* [WHAT IS BEING ASKED] In the entries below, how many lines contain the string "frame"? Give the number by itself.

* [DATASET]
-- Opening Marker --

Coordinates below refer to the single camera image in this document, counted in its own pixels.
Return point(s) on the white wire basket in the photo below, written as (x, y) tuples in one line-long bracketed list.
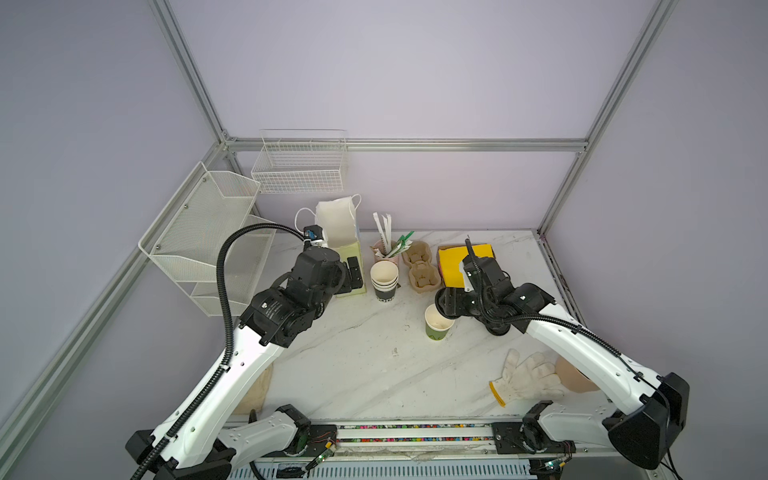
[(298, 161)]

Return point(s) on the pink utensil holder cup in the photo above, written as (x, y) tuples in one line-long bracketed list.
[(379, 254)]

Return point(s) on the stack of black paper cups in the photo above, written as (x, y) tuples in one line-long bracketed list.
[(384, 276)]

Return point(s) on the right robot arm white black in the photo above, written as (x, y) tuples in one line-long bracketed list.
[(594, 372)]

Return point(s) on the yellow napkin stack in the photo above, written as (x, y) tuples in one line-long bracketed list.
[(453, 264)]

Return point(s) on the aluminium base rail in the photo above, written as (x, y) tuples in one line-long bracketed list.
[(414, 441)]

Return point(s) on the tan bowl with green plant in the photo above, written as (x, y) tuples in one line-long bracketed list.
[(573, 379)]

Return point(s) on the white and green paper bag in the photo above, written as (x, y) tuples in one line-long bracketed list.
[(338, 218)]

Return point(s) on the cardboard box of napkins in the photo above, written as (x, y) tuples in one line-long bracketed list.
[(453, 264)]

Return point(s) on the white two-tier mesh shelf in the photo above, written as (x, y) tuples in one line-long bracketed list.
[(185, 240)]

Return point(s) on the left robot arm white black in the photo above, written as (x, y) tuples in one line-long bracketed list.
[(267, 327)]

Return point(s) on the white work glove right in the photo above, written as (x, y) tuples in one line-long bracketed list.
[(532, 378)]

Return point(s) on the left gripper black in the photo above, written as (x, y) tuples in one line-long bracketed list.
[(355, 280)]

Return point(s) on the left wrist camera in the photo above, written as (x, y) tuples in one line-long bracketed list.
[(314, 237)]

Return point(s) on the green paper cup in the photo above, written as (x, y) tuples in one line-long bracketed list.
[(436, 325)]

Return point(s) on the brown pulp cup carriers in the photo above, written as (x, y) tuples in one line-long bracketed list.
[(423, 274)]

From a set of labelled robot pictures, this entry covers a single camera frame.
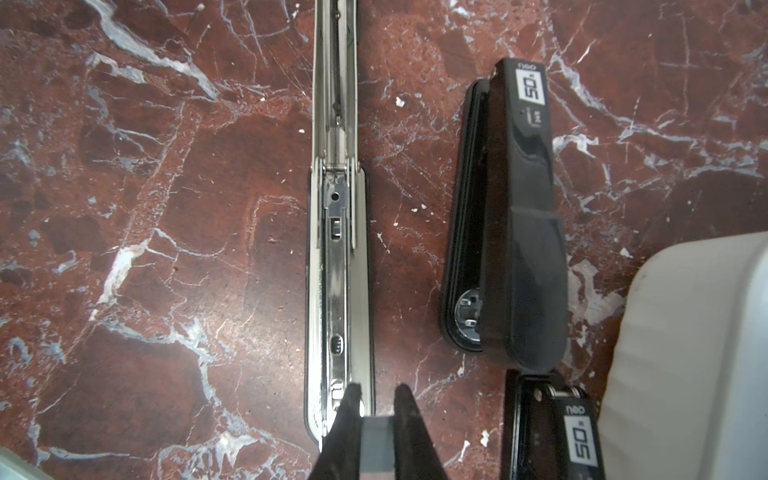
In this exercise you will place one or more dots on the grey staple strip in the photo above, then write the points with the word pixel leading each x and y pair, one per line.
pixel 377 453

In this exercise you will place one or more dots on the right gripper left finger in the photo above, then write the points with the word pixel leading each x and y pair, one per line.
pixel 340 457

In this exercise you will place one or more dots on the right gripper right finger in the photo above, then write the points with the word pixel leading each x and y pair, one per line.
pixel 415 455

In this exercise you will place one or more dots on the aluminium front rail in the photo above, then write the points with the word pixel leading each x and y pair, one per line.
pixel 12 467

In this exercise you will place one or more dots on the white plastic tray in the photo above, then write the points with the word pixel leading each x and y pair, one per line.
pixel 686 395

-- Closing Marker --
-- Opening Marker --

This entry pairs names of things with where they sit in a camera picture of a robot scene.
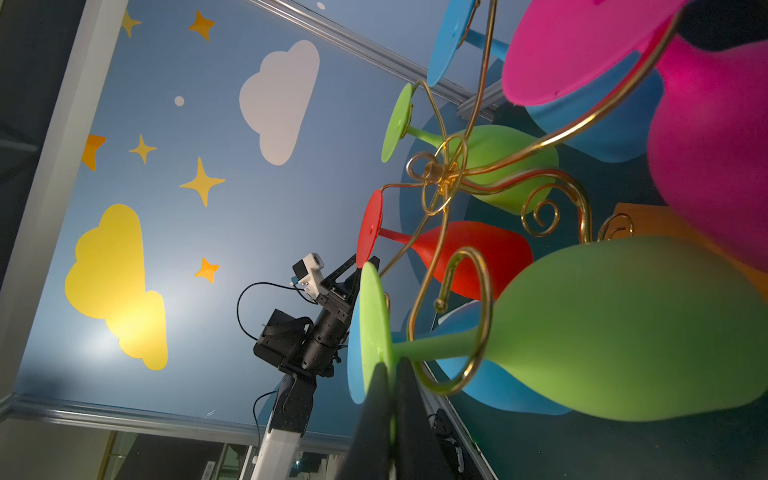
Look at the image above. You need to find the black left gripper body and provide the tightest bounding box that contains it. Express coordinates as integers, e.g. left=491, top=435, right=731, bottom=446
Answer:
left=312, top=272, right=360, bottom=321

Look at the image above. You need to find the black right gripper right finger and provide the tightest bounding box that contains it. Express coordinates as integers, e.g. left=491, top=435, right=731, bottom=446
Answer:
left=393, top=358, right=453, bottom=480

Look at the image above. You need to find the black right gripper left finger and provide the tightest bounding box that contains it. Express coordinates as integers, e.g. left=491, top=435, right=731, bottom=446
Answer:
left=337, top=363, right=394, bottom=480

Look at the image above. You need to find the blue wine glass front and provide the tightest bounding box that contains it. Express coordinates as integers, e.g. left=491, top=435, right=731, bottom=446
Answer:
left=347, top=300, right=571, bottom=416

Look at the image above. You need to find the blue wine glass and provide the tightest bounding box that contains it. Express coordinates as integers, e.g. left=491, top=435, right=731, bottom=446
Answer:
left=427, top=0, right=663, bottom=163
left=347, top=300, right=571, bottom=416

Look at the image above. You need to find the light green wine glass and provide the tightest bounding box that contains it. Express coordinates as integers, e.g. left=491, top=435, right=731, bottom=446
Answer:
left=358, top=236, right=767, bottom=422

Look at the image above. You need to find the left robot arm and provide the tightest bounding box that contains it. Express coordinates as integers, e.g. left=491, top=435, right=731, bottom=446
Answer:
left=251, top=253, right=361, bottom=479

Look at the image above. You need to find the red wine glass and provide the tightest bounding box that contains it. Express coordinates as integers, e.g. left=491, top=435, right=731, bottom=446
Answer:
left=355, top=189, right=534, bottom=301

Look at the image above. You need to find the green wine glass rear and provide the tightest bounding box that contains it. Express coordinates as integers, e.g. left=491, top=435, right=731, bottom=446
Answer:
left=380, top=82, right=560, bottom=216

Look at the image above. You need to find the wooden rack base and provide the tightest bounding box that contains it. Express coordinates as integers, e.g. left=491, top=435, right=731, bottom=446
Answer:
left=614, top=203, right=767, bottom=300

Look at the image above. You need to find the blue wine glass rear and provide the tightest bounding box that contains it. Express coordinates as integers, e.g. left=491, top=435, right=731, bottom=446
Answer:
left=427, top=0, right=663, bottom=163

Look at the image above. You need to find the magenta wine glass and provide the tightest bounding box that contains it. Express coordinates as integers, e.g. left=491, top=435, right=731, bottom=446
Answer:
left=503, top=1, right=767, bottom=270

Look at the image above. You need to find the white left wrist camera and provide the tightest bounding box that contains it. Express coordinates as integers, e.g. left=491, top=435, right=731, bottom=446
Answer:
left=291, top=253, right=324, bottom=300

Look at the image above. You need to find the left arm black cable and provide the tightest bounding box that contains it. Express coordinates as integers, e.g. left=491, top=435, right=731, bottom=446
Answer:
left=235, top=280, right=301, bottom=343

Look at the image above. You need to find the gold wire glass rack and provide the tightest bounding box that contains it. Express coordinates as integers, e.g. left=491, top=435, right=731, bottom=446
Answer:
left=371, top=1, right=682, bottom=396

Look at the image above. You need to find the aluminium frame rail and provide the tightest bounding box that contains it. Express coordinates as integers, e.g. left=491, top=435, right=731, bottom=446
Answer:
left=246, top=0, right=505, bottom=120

-- Closing Marker --

* [PROBLEM SOLUTION] 2